Il commento al testo tratto da Quaderni di Serafino Gubbio alla Maturità 2024
Pirandello comincia questo passaggio con un ritmo dato dall'allitterazione della "s" (come si vede dalla sequenza di "soddisfo", "scrivendo", "sfogo", "scarico"). Pirandello usa Serafino Gubbio per lamentarsi della meccanicizzazione della vita in contrasto all'arte della scrittura che lui stesso, spiega, usa come vendetta: scrive per vendicare quelli "condannati come me a non esser altro, che una mano che gira una manovella". C'è il rimpianto di ciò che era, ancora in contrasto tra la scrittura, la poesia, e la fabbrica, dell'uomo che prima "deificava i suoi sentimenti e li adorava" e poi, dopo averli gettati perché divenuti un peso per la società, è diventato servo della fabbrica, assumendo il ferro e l'acciaio, come nuove divinità voraci, che si cibano, come si legge immediatamente dopo, dell'anima, del cuore e della mente degli uomini, come si evince quando Pirandello scrive ironicamente: "Per la loro fame, nella fretta incalzante di saziarle, che pasto potete estrarre da voi ogni giorno, ogni ora, ogni minuto?”.

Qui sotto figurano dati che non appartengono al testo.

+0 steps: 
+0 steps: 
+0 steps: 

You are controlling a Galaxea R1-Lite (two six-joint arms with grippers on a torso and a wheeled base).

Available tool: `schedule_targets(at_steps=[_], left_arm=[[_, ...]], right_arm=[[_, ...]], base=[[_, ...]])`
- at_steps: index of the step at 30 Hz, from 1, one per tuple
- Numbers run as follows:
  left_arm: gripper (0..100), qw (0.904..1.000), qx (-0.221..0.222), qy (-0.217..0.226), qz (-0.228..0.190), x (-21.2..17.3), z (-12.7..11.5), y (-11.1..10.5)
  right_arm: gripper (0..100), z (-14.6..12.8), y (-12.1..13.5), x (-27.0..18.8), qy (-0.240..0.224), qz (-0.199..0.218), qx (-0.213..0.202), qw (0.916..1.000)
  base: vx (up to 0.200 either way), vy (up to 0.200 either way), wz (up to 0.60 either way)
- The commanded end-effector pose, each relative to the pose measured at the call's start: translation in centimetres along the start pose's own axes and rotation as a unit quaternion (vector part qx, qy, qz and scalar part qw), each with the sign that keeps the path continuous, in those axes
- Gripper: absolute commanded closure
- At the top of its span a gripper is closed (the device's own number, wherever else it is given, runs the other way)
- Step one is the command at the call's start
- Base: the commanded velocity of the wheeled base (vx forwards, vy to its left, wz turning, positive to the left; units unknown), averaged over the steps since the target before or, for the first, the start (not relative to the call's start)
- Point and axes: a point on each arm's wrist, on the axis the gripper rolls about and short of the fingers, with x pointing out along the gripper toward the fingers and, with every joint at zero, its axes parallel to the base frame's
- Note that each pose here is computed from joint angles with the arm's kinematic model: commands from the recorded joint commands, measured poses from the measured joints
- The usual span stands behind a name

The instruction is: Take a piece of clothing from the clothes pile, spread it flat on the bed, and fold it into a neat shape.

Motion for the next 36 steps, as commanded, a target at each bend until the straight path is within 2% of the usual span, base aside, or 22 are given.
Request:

La critica di Pirandello è verso l'essere umano che ha creato le macchine che stanno man mano prendendo il potere e il posto degli esseri umani: "il trionfo della stupidità" lo definisce lo scrittore, che parla dell'impegno messo per creare macchine che sono diventate, poi, i nostri padroni. Macchine che "bisogno di ingojarsi la nostra anima, di divorar la nostra vita" che ci ridaranno "in pezzetti e bocconcini, tutti d'uno stampo, stupidi e precisi" che danno l'illusione di poter arrivare alle stelle ma che Pirandello spiega "Un soffio li abbatte e li ròtola giù, e tal altro ingombro" facendone "scatole, scatolette, scatolone, scatoline?" (con l'allitterazione della "s" che torna, sorniona).

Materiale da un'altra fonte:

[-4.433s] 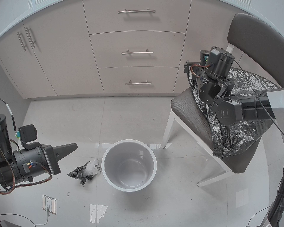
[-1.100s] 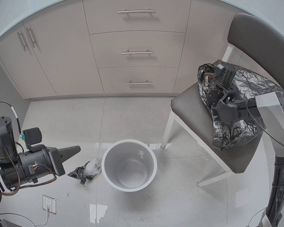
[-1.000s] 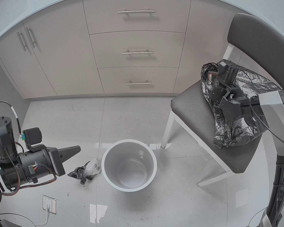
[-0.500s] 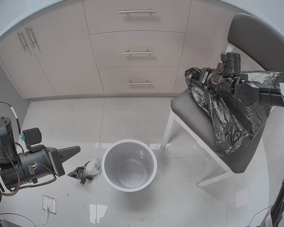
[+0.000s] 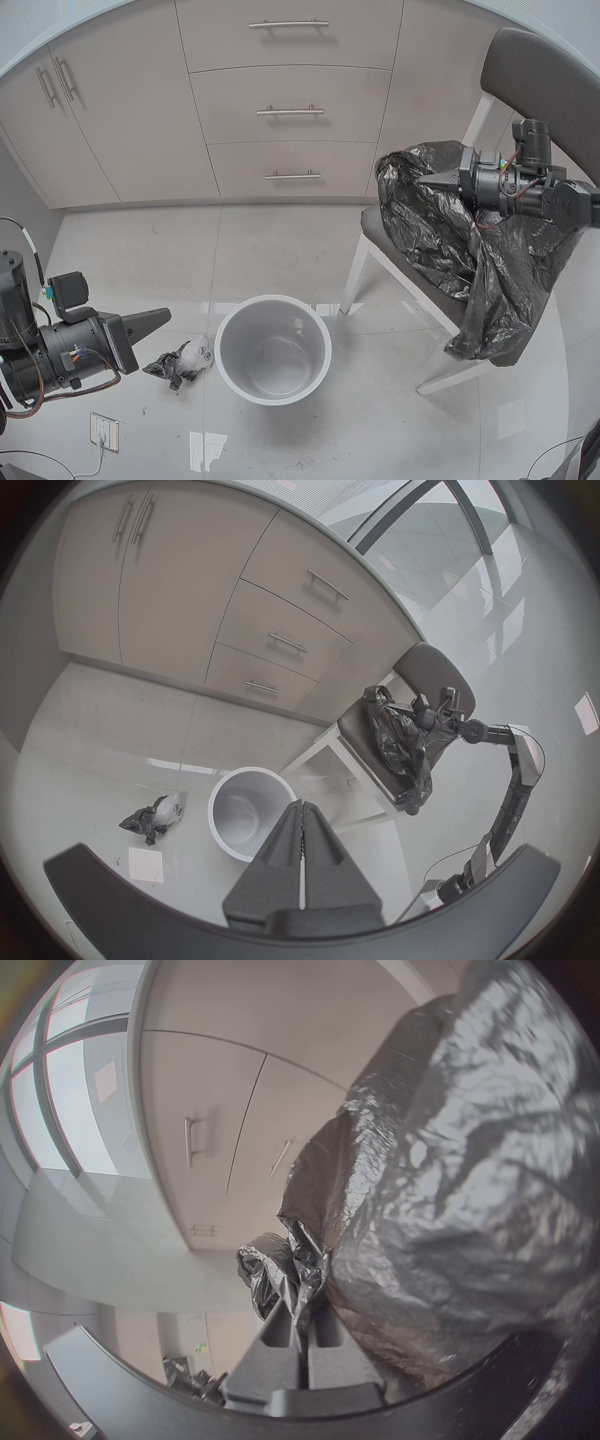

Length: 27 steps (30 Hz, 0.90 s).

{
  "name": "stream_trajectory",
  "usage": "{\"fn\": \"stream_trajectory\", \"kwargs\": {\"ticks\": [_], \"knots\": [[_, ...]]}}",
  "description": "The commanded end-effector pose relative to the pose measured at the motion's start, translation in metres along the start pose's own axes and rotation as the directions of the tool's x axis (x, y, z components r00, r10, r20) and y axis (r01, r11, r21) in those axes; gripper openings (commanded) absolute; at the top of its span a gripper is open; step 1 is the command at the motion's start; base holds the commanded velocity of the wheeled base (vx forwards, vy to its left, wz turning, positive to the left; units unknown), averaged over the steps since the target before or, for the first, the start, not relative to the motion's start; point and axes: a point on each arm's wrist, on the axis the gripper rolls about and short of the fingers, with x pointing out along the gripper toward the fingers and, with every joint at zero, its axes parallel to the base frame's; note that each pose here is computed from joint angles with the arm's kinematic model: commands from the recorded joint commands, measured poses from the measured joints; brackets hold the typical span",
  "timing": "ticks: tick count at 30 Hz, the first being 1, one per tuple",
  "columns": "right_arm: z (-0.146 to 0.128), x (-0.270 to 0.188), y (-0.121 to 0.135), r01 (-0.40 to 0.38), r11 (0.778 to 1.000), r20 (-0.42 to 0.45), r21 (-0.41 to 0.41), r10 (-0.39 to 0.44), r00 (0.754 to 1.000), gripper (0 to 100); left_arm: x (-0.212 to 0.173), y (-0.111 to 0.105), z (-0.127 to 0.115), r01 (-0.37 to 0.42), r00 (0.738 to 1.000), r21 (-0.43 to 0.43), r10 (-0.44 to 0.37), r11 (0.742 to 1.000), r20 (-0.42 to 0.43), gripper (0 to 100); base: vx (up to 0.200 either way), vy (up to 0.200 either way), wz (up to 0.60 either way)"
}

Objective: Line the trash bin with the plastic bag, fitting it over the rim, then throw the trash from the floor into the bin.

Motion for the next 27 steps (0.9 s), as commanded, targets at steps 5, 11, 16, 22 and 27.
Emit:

Questo passaggio si chiude con una visione che Serafino Gubbio dà del futuro, un futuro a cui, in parte, vorrebbe sottrarsi. C'è disillusione ("Che volete farci? Io sono qua. Servo la mia macchinetta, in quanto la giro perché possa mangiare") ma Gubbio dice che a lui poco importa dell'anima perché in questa nuova società serve la sua mano, e che siano gli altri a dare l'anima in pasto alla macchina: "Mi divertirò a vedere, se permettete, il prodotto che ne verrà fuori. Un bel prodotto e un bel divertimento, ve lo dico io".